By Elaine Biech

The trainers’ roles, they are a-changing, and many new roles are currently being defined in the training and development (T&D) arena. The following list provides just a sample of the trainer roles and titles that are emerging.

  • Career coach

  • Chief learning officer

  • Competency expert

  • Computer-based training designer

  • Continuous learning coach

  • Corporate trainer

  • Courseware designers

  • Curriculum development specialist

  • Employee development ­specialist

  • Executive coach

  • Facilitator

  • Global T&D facilitator

  • Instructional designer

  • Instructional technologist

  • Instructor

  • Knowledge manager

  • L&D specialist

  • Leadership trainer

  • Manager of strategic initiatives

  • Media designer

  • Multimedia engineer

  • OD consultant

  • Organizational effectiveness ­specialist

  • Performance analyst

  • Performance consultant

  • Performance technologist

  • Talent development professional

  • Technical trainer

  • Virtual facilitator

  • Workforce diversity director

  • Workplace learning and performance professional

Even though the preceding list uses wildly different words and appears to be quite diverse, all of these roles play a part in ensuring that people gain knowledge or skills, or change attitudes. Beginning trainers usually start with interventions that design and deliver knowledge and new skills. This traditional “training” role remains the mainstay of the profession.

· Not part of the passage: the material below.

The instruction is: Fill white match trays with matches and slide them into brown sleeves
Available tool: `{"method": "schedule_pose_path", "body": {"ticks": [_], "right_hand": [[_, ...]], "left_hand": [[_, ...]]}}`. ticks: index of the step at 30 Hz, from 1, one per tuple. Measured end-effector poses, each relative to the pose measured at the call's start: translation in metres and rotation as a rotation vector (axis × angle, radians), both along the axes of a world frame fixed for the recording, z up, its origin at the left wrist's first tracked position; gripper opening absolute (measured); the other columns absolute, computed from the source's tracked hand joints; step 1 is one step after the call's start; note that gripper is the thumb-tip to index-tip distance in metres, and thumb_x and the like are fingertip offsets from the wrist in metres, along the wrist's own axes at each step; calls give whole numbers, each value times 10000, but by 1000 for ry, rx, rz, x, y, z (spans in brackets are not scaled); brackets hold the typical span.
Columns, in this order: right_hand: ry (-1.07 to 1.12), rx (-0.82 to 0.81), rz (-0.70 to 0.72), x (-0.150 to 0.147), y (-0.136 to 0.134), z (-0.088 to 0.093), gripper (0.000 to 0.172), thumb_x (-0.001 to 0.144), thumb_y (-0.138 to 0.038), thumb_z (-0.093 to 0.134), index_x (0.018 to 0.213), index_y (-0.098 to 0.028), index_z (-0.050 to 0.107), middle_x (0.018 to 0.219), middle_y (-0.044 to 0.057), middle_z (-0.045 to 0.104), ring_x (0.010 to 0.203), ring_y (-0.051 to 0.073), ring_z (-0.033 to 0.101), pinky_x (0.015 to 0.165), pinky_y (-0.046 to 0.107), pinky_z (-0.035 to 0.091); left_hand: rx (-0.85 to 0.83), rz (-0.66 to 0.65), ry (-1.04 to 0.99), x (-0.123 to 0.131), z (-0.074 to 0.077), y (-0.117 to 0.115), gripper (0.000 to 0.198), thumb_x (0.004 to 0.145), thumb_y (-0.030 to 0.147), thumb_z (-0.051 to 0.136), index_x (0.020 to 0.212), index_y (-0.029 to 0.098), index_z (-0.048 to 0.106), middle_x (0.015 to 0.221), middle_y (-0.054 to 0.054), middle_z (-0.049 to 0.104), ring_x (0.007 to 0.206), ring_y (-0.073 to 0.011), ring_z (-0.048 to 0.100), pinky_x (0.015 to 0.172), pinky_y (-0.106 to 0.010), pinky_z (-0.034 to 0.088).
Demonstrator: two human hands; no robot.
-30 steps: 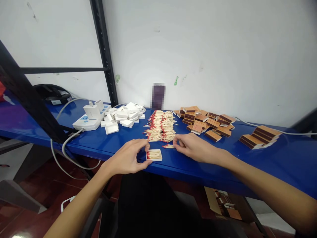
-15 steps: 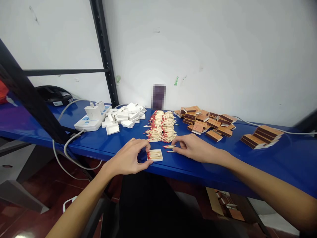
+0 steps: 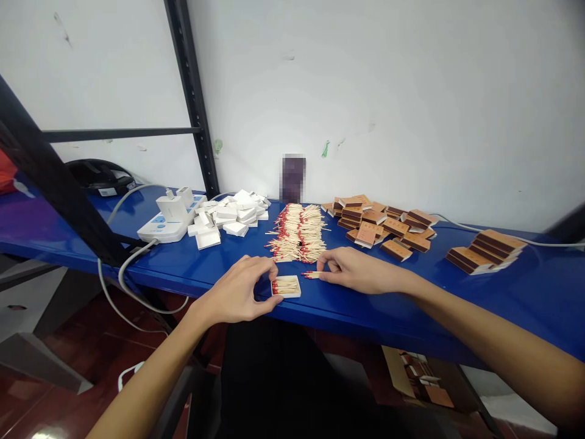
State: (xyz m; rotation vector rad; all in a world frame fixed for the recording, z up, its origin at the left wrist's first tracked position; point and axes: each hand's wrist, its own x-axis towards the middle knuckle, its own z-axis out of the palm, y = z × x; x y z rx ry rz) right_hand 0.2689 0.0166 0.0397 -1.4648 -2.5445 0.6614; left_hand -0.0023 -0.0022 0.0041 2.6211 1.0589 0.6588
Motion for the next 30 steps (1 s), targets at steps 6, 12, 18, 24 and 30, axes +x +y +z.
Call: {"method": "schedule_pose_path", "body": {"ticks": [6, 12, 18, 24, 30], "right_hand": [[-35, -103, 33, -5, 5, 7, 167, 821, -301, 572, 851, -150, 637, 600, -31, 529, 540, 106, 438, 522, 232, 311], [-30, -157, 29, -7, 9, 9, 183, 773, -320, 604, 812, -145, 643, 574, -41, 509, 518, 95, 421, 491, 224, 295], [10, -119, 37, -4, 11, 6, 161, 735, -302, 638, 784, -150, 660, 541, -57, 491, 502, 88, 422, 488, 226, 295], [30, -70, 68, -4, 10, 4, 132, 708, -261, 644, 776, -152, 673, 541, -54, 503, 501, 91, 441, 470, 222, 294], [35, -66, 96, -6, 11, 2, 117, 732, -265, 631, 763, -161, 674, 565, -35, 557, 538, 108, 491, 499, 231, 320]], "left_hand": [[20, -4, 0, 0, 2, -1, 189, 831, 346, 621, 900, 214, 505, 873, 8, 583, 820, -187, 527, 797, -315, 384], [12, -3, 1, 0, 3, -2, 186, 834, 353, 608, 890, 213, 499, 872, 1, 585, 821, -190, 525, 790, -317, 389], [30, -9, 2, -1, 1, 0, 186, 837, 343, 617, 901, 214, 499, 877, 4, 583, 808, -184, 521, 798, -317, 388], [12, 34, 15, 0, 0, -2, 175, 863, 346, 592, 902, 211, 487, 904, -2, 591, 827, -185, 517, 841, -341, 384], [-34, 92, 36, -2, -3, -5, 187, 879, 365, 591, 927, 223, 479, 923, 8, 599, 812, -181, 527, 946, -401, 355]]}}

The 2014 ATD State of the Industry Report says that almost 70 percent of learning involves a trainer, and this is unchanged from previous years. Fifty-five percent occurs in an instructor-led classroom, nine percent utilizes an online instructor, and five percent is led remotely by an instructor.

The two roles (design and delivery) can be further subdivided into two main categories. All training professionals are involved with designing and/or presenting a learning experience. Whether you design, deliver, or do a bit of both, you have two aspects to master: content and process.

  • Content: Whether you’re designing or presenting, you need to truly understand what others need to know about the topic. Get inside the topic and find out more than what’s offered in your trainer’s manual. Ask more questions of more people if you’re designing. Talk to subject matter experts, often called SMEs in the profession. The content is based on your organization’s needs.

  • Process: Both design and delivery have methods that you incorporate into your training task. Design methods incorporate skills such as designing participant materials, incorporating adult learning principles, and selecting methods for the perfect blended learning program. Delivery methods incorporate skills such as facilitating group process, presentation skills, and managing disruptive participants. This is true for both face-to-face and online learning.